Based on these factors, Long said on Thursday that he doesn’t know when publication could resume. “We are only at 265 poker rooms that have reopened across the country, still down from the 282 distribution locations we had pre-COVID, so it still does not make sense for us to resume publishing the printed product at this time,” Long said.

He previously told CardsChat he’d like to see distribution in 350 card rooms, but the pandemic has made that goal unobtainable for now. Long and his co-founder, Chris Cosenza, have published Ante Up magazine for 12 years, and also host a weekly podcast by the same name that they’ve produced for 15 years. The pair has also partnered with casinos for the Ante Up Poker Tour, which will resume next month at Thunder Valley Casino Resort in Lincoln, California.

Ready to call it quits

Despite the poker tour’s return, the two owners are now looking to get out of the print business. “We are presently in good conversations with a handful of potential buyers of the company, but in the meantime, we are in the process of refreshing our website to drive additional revenue there,” Long said.

He added that the podcast would go to the magazine’s buyer and “any role we’d have in it – or Ante Up in any way – will be determined as part of our discussions with the new owner.” Long said that Cosenza talked about retiring from the poker business when he turned 50 last September, and the pair started talking about selling the company two years ago.

“COVID obviously was a gut punch, so we discussed whether to ride out the pandemic and build the company back up or sell it at a discount while the pandemic continued, and we chose the latter,” Long said. “We have active conversations with three potential buyers right now, and I believe one will end in an agreement, but we are happy to have discussions with other potential buyers, too, if they would like to contact me.”

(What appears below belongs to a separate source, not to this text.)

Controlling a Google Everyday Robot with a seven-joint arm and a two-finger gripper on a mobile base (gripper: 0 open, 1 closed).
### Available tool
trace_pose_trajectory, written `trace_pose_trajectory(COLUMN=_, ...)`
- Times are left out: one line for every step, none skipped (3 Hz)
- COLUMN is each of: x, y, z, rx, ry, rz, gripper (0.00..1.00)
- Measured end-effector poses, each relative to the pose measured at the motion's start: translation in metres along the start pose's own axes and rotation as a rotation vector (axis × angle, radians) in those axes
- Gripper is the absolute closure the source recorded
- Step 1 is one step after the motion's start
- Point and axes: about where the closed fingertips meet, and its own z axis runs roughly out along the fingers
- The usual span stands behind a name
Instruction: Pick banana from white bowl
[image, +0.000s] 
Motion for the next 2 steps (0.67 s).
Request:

Unlike other poker magazines, most of which have come and gone, Ante Up developed a following thanks to its regional focus. Writers cover poker rooms both inside the major markets like Las Vegas and Atlantic City, and in the not-so-major markets like Wisconsin and Biloxi, Mississippi.

As a result, players who cash in smaller events in smaller poker markets get to see their names in print in a widely-distributed print publication.